Le marais se forme sur un terrain plat et de dépôt de sédiments fins sur plusieurs kilomètres dans l’estuaire de l’Urola, créant un environnement unique et sélectif. Cet écosystème présente une turbidité élevée de l’eau en raison des matières en suspension qu’apportent la rivière et la mer.

L’influence des marées détermine l’aménagement d’une végétation très caractéristique et spécialisée qui apparaît en bandes selon sa tolérance à rester immergée. Ainsi, au niveau le plus bas, sur un substrat mou et peu solide, on observe uniquement des algues vertes.

Sur les surfaces qui sont inondées par des pleines mers d’amplitude moyenne, apparaissent tout d’abord les prairies de graminées qui colonisent les limons et, à l’aide de leurs racines, fixent et élèvent le substrat, ce qui permet l’établissement de nouveaux sédiments.

Sur ce substrat plus élevé apparaît une troisième bande végétale formée de plantes typiquement des marais, qui occupent une zone très humide, riche en sels et apport de nutriments d’origine terrestre à travers la rivière. La végétation est dominée par des plantes halophiles et leur composition varie, les plus tolérantes se situant près de la mer et les plus sensibles s’en éloignant.

La ria de l’Urola présente deux zones qui accueillent des avifaunes étroitement liées : la zone de Santiago et l’environnement de Bedua.
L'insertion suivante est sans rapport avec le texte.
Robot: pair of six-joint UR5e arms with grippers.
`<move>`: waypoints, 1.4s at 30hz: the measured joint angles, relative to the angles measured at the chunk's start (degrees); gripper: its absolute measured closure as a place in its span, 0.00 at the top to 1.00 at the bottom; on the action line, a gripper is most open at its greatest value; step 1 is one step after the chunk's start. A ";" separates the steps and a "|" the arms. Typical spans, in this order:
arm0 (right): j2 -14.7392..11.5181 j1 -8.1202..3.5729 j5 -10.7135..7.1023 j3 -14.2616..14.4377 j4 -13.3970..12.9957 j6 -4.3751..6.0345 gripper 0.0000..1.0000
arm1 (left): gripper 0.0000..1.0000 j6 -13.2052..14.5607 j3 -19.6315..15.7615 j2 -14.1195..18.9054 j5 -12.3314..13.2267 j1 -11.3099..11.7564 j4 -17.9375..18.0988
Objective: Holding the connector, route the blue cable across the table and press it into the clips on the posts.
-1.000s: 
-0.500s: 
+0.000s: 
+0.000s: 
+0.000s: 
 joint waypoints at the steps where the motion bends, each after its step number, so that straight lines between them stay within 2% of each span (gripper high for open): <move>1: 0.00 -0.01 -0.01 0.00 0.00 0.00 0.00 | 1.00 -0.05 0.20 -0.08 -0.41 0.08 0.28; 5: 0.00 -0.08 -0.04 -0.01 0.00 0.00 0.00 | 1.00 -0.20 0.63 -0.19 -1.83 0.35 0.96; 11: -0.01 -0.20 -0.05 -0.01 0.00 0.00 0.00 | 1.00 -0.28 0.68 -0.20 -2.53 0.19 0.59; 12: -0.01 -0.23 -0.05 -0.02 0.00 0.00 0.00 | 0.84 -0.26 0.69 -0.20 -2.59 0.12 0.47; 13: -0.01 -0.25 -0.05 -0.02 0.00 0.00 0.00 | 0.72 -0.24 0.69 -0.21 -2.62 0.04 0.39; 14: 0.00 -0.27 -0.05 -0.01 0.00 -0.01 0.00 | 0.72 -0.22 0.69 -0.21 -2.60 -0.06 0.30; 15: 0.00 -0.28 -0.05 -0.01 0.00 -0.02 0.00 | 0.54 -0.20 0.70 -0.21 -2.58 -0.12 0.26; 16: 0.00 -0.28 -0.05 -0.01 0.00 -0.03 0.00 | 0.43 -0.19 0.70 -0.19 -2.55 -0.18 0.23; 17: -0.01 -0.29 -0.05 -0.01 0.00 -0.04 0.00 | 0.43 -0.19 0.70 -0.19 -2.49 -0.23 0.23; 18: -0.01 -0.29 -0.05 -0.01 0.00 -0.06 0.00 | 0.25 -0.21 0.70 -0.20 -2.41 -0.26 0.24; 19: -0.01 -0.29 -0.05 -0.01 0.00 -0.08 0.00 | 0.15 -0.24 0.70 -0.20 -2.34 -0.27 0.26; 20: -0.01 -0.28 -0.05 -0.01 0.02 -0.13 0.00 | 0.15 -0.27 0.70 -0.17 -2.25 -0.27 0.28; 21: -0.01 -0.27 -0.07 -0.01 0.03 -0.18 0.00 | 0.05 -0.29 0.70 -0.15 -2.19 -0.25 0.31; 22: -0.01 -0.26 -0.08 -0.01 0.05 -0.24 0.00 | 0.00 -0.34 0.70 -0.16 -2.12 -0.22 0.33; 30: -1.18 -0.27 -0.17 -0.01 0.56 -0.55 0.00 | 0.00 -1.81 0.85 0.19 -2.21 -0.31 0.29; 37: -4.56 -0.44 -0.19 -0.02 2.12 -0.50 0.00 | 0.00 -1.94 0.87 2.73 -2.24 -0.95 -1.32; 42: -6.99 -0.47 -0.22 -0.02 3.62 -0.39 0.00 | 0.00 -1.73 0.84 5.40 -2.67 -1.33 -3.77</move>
Dans ces zones, il y a jusqu’à 100 oiseaux liés au marais.

Les périodes de forte présence d’oiseaux correspondent aux grandes migrations. La saison printanière est celle où le plus grand nombre d’oiseaux sont observés dans l’estuaire, mais c’est en automne que les oiseaux visiteurs y restent plus longtemps. Les volées de limicoles sont alors habituelles comme les bécasseaux, vanneaux, pluviers, barges ou chevaliers par exemple.

Les canards barboteurs forment en général un groupe très réduit de spécimens ; néanmoins, on observe entre autres le canard colvert, le canard souchet, etc. Il ne manque pas non plus d’oiseaux extraordinaires et menacés d’extinction, comme la spatule blanche, la bernache nonette ou le héron pourpre. À noter l’apparition tous les ans du balbuzard pêcheur, qui reste généralement dans la zone de Bedua et qui cherche parfois sa nourriture dans le marais de Santiago.

En hiver, l’avifaune diminue ; les oiseaux qui restent ici durant cette période sont relativement communs, par exemple le goéland argenté, la mouette rieuse et le goéland leucophée, le bécasseau variable, le grand gravelot et le grand cormoran. Mais aussi l’aigrette garzette et le héron cendré, dont la colonie principale d’hiver se trouve à Bedua.

Durant l’hiver, ces espèces se situent en pleine mer, mais durant les rudes tempêtes, elles se fatiguent et cherchent refuge dans l’estuaire. Dans ces cas, la ria de l’Urola accueille des oiseaux comme le labbe parasite, la macreuse noire, le petit pingouin ou le guillemot de Troil.

En été, rares également sont les espèces qui restent dans le marais ; on observe les bergeronnettes grise et des ruisseaux, le chevalier guignette, de jeunes spécimens de goéland leucophée et de mouette rieuse, etc. À noter deux espèces nidificatrices : le canard colvert qui élève habituellement ses petits dans le jardin de la maison-musée Zuloaga, et le petit gravelot qui le fait dans la zone de Bedua.